MOE Key Laboratory for Nonequilibrium Synthesis and Modulation of Condensed Matter, School of Physics, Xi'an Jiaotong University, Xi'an 710049, China.
Viruses. 2022 Feb 25;14(3):469. doi: 10.3390/v14030469.
To date, many experiments have revealed that the functional balance between hemagglutinin (HA) and neuraminidase (NA) plays a crucial role in viral mobility, production, and transmission. However, whether and how HA and NA maintain balance at the sequence level needs further investigation. Here, we applied principal component analysis and hierarchical clustering analysis on thousands of HA and NA sequences of A/H1N1 and A/H3N2. We discovered significant coevolution between HA and NA at the sequence level, which is closely related to the type of host species and virus epidemic years. Furthermore, we propose a sequence-to-sequence transformer model (S2STM), which mainly consists of an encoder and a decoder that adopts a multi-head attention mechanism for establishing the mapping relationship between HA and NA sequences. The training results reveal that the S2STM can effectively realize the "translation" from HA to NA or vice versa, thereby building a relationship network between them. Our work combines unsupervised and supervised machine learning methods to identify the sequence matching between HA and NA, which will advance our understanding of IAVs' evolution and also provide a novel idea for sequence analysis methods.

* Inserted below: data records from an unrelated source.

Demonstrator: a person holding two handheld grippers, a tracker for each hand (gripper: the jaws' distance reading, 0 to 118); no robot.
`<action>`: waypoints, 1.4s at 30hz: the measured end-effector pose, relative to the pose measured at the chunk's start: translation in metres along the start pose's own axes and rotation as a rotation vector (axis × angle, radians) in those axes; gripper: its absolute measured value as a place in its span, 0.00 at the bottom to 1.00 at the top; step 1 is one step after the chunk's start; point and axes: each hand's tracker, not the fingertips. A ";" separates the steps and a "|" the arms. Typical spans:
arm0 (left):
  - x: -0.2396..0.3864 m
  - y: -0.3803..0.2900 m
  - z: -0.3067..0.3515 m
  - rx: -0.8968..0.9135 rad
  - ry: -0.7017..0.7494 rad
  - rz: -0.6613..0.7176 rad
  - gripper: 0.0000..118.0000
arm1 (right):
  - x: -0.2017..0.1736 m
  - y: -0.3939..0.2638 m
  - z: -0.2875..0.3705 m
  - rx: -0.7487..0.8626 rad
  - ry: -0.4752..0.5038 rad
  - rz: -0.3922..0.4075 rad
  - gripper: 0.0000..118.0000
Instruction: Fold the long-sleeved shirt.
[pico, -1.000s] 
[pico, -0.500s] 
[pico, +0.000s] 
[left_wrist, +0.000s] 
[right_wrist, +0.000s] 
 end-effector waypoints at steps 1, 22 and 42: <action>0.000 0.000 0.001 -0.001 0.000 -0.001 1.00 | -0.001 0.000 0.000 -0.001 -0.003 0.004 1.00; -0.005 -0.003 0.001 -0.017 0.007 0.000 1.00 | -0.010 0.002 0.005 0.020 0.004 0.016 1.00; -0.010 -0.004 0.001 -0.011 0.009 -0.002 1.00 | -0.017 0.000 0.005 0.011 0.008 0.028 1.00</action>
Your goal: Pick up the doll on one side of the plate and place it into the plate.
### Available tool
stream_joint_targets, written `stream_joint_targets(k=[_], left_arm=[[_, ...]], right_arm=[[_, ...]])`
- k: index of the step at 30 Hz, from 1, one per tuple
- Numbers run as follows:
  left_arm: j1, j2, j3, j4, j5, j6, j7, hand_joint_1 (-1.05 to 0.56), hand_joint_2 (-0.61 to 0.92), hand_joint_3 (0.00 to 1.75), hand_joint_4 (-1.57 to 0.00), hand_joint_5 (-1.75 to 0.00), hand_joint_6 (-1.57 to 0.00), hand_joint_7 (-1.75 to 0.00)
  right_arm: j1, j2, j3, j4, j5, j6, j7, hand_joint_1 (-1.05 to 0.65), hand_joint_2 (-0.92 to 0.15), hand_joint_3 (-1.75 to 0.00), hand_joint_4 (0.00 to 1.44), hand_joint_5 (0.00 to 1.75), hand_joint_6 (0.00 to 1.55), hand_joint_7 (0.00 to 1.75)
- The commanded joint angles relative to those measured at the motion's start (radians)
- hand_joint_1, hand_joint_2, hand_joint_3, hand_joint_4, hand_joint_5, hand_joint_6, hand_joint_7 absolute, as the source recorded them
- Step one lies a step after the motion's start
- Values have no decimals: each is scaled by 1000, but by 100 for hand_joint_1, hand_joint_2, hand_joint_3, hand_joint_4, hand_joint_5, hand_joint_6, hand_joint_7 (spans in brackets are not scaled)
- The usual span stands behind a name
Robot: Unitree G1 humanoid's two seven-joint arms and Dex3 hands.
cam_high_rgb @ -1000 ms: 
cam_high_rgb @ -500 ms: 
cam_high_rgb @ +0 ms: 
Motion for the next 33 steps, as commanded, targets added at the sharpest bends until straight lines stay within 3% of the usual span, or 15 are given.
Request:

迄今为止,许多实验表明,血凝素(HA)和神经氨酸酶(NA)之间的功能平衡在病毒的移动性、产生和传播中起着至关重要的作用。然而,HA 和 NA 是否以及如何在序列水平上保持平衡仍需要进一步研究。在这里,我们对数千个 A/H1N1 和 A/H3N2 的 HA 和 NA 序列应用主成分分析和层次聚类分析。我们发现 HA 和 NA 在序列水平上存在显著的协同进化,这与宿主物种的类型和病毒流行年份密切相关。此外,我们提出了一个序列到序列的转换器模型(S2STM),它主要由一个编码器和解码器组成,采用多头注意力机制来建立 HA 和 NA 序列之间的映射关系。训练结果表明,S2STM 可以有效地实现从 HA 到 NA 或反之的“翻译”,从而建立它们之间的关系网络。我们的工作结合了无监督和监督机器学习方法来识别 HA 和 NA 之间的序列匹配,这将推进我们对 IAVs 进化的理解,也为序列分析方法提供了新的思路。